These adversarial samples were run against each local model and the target model to get comparable accuracies. However, more importantly, I pulled out the specific samples misclassified by each local model. These samples were run against the target model, giving a the percentage of adversarial samples crafted against the local model that also fooled the target model. This is the transferability idea we talked about earlier. While how generally effective the total local adversarial samples were against the target is an interesting data point, what we really care about is how effective the local surrogate model is at crafting adversarial samples that fool the target model.
Next, I took the best performing logistic regression model, which is linear, and heavily modified a single coefficient for a sample to see if this affected the model output. The goal here was to see if the model was potentially linear for another point of reference.
Here’s the result of our evasion-transferability search process against the first model:
These results are interesting. The model that most closely matched the target model’s labeled data was the Random Forest, the Logistic Regression surrogate (which matched the target model’s architecture most closely) had the most number of adversarial samples transferred to the target model, but XGBoost had the highest percentage of adversarial samples that transferred to the Logistic Regression target.
Here’s the result of our evasion-transferability search process against the second model:
These results are also interesting. The models that most closely matched the target model’s labeled data were the Random Forest and XGBoost, while the Neural Network had both the most number of adversarial attacks that transferred as well as the best attack transferability percentage to the LightGBM target. Compared to the other two target models, Model2 appears to be the most resilient against adversarial samples as well.
Here’s the result of our evasion-transferability search process against the first model:
These results are just as interesting as the previous two. Most models were extremely close in accuracy on the target model’s labeled data, while the Logistic Regression and XGBoost had the most number of adversarial samples transferred to the target Neural Network. The Neural Network had the best attack transferability percentage, but the second worst number of attacks transferred.

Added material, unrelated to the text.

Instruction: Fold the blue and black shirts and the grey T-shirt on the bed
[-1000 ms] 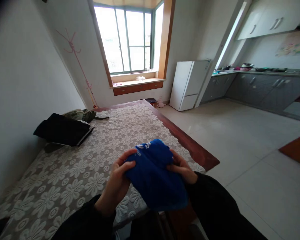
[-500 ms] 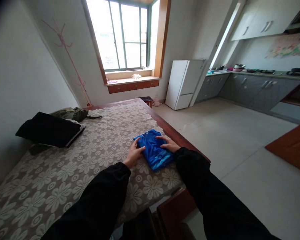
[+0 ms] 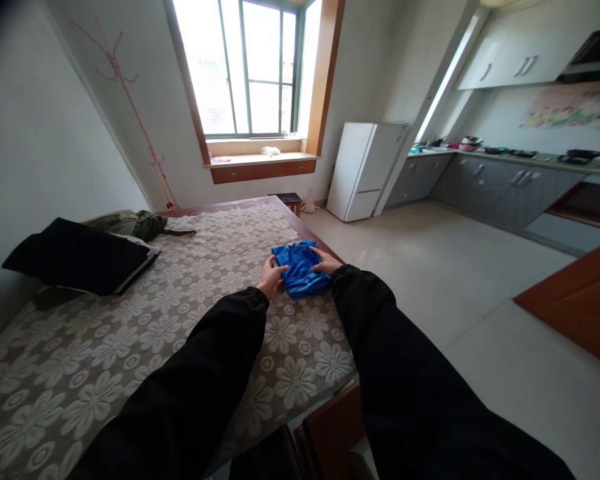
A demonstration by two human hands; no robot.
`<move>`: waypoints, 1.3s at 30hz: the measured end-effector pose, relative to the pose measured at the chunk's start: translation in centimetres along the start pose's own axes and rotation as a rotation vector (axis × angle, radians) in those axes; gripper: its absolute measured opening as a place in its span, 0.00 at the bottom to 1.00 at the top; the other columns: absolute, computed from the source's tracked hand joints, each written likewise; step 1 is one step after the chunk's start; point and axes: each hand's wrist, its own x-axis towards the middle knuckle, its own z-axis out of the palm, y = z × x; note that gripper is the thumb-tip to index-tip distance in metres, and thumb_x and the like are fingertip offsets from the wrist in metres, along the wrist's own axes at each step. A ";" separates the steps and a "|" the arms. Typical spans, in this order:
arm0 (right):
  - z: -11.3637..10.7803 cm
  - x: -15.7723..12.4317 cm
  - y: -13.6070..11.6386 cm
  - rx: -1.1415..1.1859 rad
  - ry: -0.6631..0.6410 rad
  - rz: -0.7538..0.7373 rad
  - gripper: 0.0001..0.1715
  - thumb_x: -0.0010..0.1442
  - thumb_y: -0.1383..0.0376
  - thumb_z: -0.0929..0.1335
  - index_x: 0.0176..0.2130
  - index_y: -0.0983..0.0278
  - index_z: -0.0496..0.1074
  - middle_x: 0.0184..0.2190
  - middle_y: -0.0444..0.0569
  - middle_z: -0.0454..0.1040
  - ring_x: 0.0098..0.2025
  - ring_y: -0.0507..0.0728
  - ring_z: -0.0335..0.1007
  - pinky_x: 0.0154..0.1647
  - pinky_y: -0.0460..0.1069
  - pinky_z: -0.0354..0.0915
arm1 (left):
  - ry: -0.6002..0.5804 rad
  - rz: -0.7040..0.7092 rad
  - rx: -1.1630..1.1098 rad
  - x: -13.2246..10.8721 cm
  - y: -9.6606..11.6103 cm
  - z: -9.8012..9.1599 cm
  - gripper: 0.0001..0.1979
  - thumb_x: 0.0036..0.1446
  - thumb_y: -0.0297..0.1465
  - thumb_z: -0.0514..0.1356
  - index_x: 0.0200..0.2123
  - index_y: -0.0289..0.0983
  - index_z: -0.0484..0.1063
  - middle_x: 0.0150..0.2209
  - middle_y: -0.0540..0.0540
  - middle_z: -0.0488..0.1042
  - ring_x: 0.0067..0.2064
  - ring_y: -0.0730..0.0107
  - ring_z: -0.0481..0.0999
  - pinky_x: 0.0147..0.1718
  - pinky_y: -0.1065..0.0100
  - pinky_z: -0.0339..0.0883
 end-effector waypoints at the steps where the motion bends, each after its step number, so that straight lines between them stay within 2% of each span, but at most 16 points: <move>1: 0.0 0.3 0.1 -0.021 -0.006 -0.001 0.53 0.47 0.70 0.71 0.70 0.61 0.61 0.67 0.52 0.65 0.67 0.65 0.61 0.69 0.58 0.58 | -0.012 -0.006 0.002 -0.3 -0.2 0.2 0.46 0.46 0.29 0.72 0.68 0.42 0.60 0.63 0.36 0.69 0.57 0.53 0.75 0.51 0.59 0.74; 5: 0.2 -0.5 0.5 -0.125 -0.012 -0.013 0.48 0.46 0.72 0.69 0.66 0.61 0.68 0.71 0.53 0.57 0.70 0.67 0.55 0.72 0.61 0.53 | -0.095 -0.043 0.020 -2.9 -1.6 -1.0 0.38 0.48 0.30 0.72 0.63 0.39 0.66 0.53 0.36 0.75 0.47 0.58 0.79 0.44 0.61 0.76; 7: 0.5 -1.1 0.3 -0.322 0.046 -0.001 0.44 0.49 0.70 0.70 0.65 0.58 0.69 0.74 0.51 0.50 0.72 0.71 0.51 0.71 0.68 0.51 | -0.120 -0.048 0.037 -4.2 -1.9 -2.9 0.32 0.49 0.31 0.73 0.58 0.39 0.71 0.48 0.38 0.77 0.43 0.61 0.80 0.41 0.61 0.77; 9: 1.3 -1.2 -0.4 -0.524 0.102 -0.036 0.39 0.55 0.66 0.69 0.65 0.54 0.68 0.74 0.49 0.48 0.72 0.72 0.50 0.70 0.70 0.53 | -0.096 -0.036 0.075 -4.9 -1.6 -5.6 0.27 0.49 0.32 0.73 0.53 0.39 0.74 0.45 0.40 0.77 0.42 0.63 0.79 0.40 0.63 0.77; 11: 2.7 -1.0 -1.6 -0.596 0.119 -0.117 0.36 0.62 0.60 0.66 0.68 0.55 0.65 0.74 0.48 0.50 0.72 0.69 0.50 0.70 0.67 0.54 | -0.027 -0.005 0.140 -4.9 -0.6 -9.2 0.23 0.51 0.32 0.72 0.51 0.39 0.76 0.44 0.41 0.78 0.40 0.65 0.79 0.39 0.65 0.76; 14: 5.9 -1.0 -3.2 -0.566 0.103 -0.181 0.36 0.67 0.55 0.61 0.72 0.55 0.57 0.74 0.48 0.52 0.74 0.67 0.45 0.72 0.68 0.48 | 0.140 0.064 0.278 -4.3 2.2 -15.9 0.20 0.52 0.32 0.70 0.50 0.38 0.77 0.41 0.41 0.79 0.41 0.63 0.80 0.41 0.63 0.76; 16: 8.0 -1.4 -3.5 -0.530 0.073 -0.170 0.37 0.68 0.55 0.58 0.73 0.56 0.55 0.74 0.48 0.51 0.74 0.68 0.43 0.72 0.71 0.42 | 0.296 0.132 0.389 -4.1 4.6 -21.0 0.19 0.54 0.31 0.66 0.50 0.37 0.76 0.45 0.39 0.78 0.48 0.58 0.79 0.48 0.60 0.74; 18: 9.4 -1.7 -3.1 -0.479 0.041 -0.161 0.37 0.68 0.56 0.56 0.73 0.57 0.54 0.74 0.50 0.51 0.75 0.67 0.42 0.73 0.70 0.39 | 0.462 0.209 0.507 -4.5 7.0 -26.0 0.18 0.56 0.28 0.62 0.51 0.36 0.75 0.56 0.37 0.74 0.60 0.55 0.72 0.60 0.57 0.65; 21: 9.9 -1.7 -2.3 -0.417 0.021 -0.130 0.38 0.67 0.55 0.55 0.73 0.57 0.55 0.74 0.50 0.51 0.75 0.67 0.42 0.73 0.70 0.37 | 0.650 0.283 0.703 -6.0 9.5 -32.7 0.21 0.56 0.26 0.59 0.54 0.35 0.72 0.67 0.37 0.62 0.70 0.53 0.56 0.70 0.54 0.49; 24: 9.6 -1.3 -3.2 -0.430 0.034 -0.061 0.36 0.66 0.53 0.59 0.70 0.55 0.60 0.72 0.52 0.57 0.74 0.73 0.44 0.70 0.77 0.29 | 0.751 0.289 1.027 -7.2 10.4 -37.2 0.25 0.56 0.28 0.61 0.58 0.35 0.69 0.66 0.35 0.64 0.69 0.50 0.58 0.69 0.50 0.49; 26: 10.0 -1.3 -5.4 -0.460 0.033 -0.108 0.36 0.62 0.53 0.64 0.67 0.54 0.65 0.70 0.54 0.60 0.73 0.77 0.43 0.68 0.79 0.23 | 0.798 0.253 1.185 -7.4 10.6 -38.9 0.24 0.58 0.33 0.61 0.58 0.36 0.69 0.64 0.34 0.67 0.66 0.45 0.62 0.65 0.46 0.55; 28: 11.2 -1.8 -8.7 -0.457 -0.006 -0.247 0.37 0.58 0.54 0.69 0.66 0.54 0.67 0.70 0.54 0.59 0.74 0.77 0.41 0.68 0.77 0.20 | 0.832 0.207 1.262 -7.2 10.8 -40.0 0.22 0.60 0.38 0.60 0.56 0.36 0.71 0.60 0.32 0.70 0.63 0.41 0.65 0.60 0.43 0.60; 30: 13.2 -2.5 -12.6 -0.405 -0.070 -0.382 0.37 0.59 0.55 0.71 0.66 0.52 0.67 0.71 0.53 0.57 0.74 0.75 0.41 0.70 0.75 0.22 | 0.846 0.171 1.322 -6.9 11.4 -40.9 0.20 0.62 0.40 0.58 0.54 0.36 0.72 0.56 0.31 0.73 0.59 0.39 0.68 0.56 0.42 0.63; 32: 15.8 -3.2 -16.6 -0.331 -0.130 -0.466 0.35 0.61 0.55 0.70 0.66 0.52 0.67 0.71 0.52 0.58 0.73 0.73 0.46 0.71 0.75 0.26 | 0.827 0.160 1.353 -6.6 12.2 -41.8 0.18 0.63 0.37 0.56 0.52 0.36 0.73 0.53 0.31 0.75 0.57 0.39 0.70 0.54 0.42 0.65; 36: 20.8 -3.5 -22.2 -0.187 -0.162 -0.528 0.27 0.64 0.58 0.69 0.61 0.56 0.71 0.66 0.54 0.66 0.67 0.69 0.60 0.70 0.73 0.38 | 0.695 0.179 1.472 -6.0 13.6 -42.9 0.15 0.62 0.34 0.56 0.49 0.38 0.76 0.53 0.34 0.76 0.56 0.42 0.71 0.54 0.44 0.64; 39: 23.4 -3.3 -23.7 -0.107 -0.072 -0.525 0.19 0.65 0.60 0.68 0.56 0.57 0.74 0.60 0.54 0.72 0.64 0.66 0.64 0.68 0.69 0.47 | 0.549 0.230 1.548 -4.6 14.5 -42.8 0.18 0.61 0.33 0.56 0.53 0.41 0.75 0.59 0.37 0.73 0.58 0.46 0.71 0.55 0.50 0.65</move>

Based on the results, my strategy to determine model architecture by measuring surrogate model attack transferability doesn’t seem like it’s working too well in this case. As a confirmation, for each model I took the most promising surrogate for each target and performed the same attacks that we did against the white box models in the second post. This didn’t end up being that effective, and I ended up with a large amount of modifications for each script. Specifically, the modified scripts would score very low in obfuscation probability against the local surrogate but would still be classified as obfuscated by the target.
I racked my brain for an explanation for this, and Will was able to help shed light on several things for me. This resulted in two major shifts in my approach: soft labels and flipping my perspective of the entire problem on its head.
Will details the effect of hard vs soft labels on model extraction on slide 21 from his 2021 BlackHat EU presentation:
Intuitively, this makes sense. A hard label like normal or obfuscated provides less information than a set of probabilities like obfuscated=0.73. The more information we have, the better we can match the internals of the model- there’s a lot of space between hard binary labels like 0 and 1!
Let’s consider the situation where our magic Invoke-Obfuscation APIs give a probability of obfuscation like 0.73 instead of just a binary 0/1 label. How can we take advantage of this additional information? Remember back to the first post where we talked about classification versus regression: classification gives us labels, while regression gives us a number!
Let’s see what happens if we label our adversarial dataset with the probability the script is obfuscated, instead of just the hard normal/obfuscated label. We’ll keep a threshold of .5 or greater to mean the sample is obfuscated, but this can be adjusted (and often is to change the balance of false positives and false negatives).
Since we’re doing regression instead of classification, we need a slightly different set of algorithms. Neural Networks, Random Forests, Gradient Boosted Trees, and Support Vector Machines all have regression equivalents. However instead of Logistic Regression (confusing name for a classifier here, I know) we’re going to use the classic Linear Regression, Lasso Regression (L1), Ridge Regression (L2), and BayesianRidge Regression instead of Bayesian Naive Bayes. Then for each, we’ll check out the Root Mean Squared Error (RMSE) on the test set, a common regression metric that squares the difference between each prediction and its actual value, adds up all of the squares, and takes the square root of the total:
We’ll also take each regression model, make a prediction for each sample, and turn those into hard labels again by seeing which are equal to .5 or above. This will let us get an accuracy measurement. This whole thing is kind of a classifier-approximating-regressors type approach. The details are in the BlackBox.ipynb notebook in the Invoke-Evasion repository.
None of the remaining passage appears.